### [PROBLEM DETAILS]
Copy out the lines below that hold the word "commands".

### [STORED DATA]
################
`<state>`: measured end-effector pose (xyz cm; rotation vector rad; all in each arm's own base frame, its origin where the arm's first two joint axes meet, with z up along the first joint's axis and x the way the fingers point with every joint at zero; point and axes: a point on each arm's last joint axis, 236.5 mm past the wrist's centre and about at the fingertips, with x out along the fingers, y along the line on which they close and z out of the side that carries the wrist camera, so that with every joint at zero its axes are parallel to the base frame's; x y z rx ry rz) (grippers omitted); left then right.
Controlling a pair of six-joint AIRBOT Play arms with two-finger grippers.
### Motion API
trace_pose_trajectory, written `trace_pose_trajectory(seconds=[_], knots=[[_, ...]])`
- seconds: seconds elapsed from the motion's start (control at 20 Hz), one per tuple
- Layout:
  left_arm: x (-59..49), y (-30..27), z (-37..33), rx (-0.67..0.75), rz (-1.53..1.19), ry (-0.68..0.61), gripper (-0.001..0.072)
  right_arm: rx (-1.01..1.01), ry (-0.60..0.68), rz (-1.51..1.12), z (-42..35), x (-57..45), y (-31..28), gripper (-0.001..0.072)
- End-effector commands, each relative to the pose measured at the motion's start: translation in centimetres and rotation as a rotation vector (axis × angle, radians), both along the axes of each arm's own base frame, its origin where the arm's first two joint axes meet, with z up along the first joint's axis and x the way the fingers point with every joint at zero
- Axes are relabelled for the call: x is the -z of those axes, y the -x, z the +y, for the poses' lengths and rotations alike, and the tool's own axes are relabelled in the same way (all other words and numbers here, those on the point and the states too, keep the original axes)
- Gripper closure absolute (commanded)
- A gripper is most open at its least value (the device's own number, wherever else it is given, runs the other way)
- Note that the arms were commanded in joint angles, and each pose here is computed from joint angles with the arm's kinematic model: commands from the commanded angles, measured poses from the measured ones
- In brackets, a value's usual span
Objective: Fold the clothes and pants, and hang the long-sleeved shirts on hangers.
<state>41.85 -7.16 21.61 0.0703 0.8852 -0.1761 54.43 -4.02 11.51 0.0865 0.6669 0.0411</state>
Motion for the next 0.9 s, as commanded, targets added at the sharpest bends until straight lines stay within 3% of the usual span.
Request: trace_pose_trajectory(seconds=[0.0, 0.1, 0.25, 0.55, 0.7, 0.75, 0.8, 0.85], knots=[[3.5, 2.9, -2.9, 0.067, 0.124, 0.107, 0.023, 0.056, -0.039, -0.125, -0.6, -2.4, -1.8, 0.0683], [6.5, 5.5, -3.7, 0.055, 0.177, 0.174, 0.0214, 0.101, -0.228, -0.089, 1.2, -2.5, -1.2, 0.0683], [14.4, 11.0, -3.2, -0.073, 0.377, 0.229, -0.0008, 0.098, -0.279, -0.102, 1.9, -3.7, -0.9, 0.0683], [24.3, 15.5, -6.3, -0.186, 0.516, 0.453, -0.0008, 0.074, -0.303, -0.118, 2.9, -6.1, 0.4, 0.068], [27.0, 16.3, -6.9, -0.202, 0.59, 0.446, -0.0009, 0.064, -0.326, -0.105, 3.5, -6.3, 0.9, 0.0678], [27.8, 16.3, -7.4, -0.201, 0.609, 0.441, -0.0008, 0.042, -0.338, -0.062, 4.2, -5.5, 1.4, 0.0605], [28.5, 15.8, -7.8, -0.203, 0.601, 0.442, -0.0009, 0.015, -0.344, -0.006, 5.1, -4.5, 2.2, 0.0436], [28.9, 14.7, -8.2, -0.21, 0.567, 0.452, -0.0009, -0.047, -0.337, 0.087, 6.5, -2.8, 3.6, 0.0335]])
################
### [TASK ANSWER]
- End-effector commands, each relative to the pose measured at the motion's start: translation in centimetres and rotation as a rotation vector (axis × angle, radians), both along the axes of each arm's own base frame, its origin where the arm's first two joint axes meet, with z up along the first joint's axis and x the way the fingers point with every joint at zero
- Note that the arms were commanded in joint angles, and each pose here is computed from joint angles with the arm's kinematic model: commands from the commanded angles, measured poses from the measured ones

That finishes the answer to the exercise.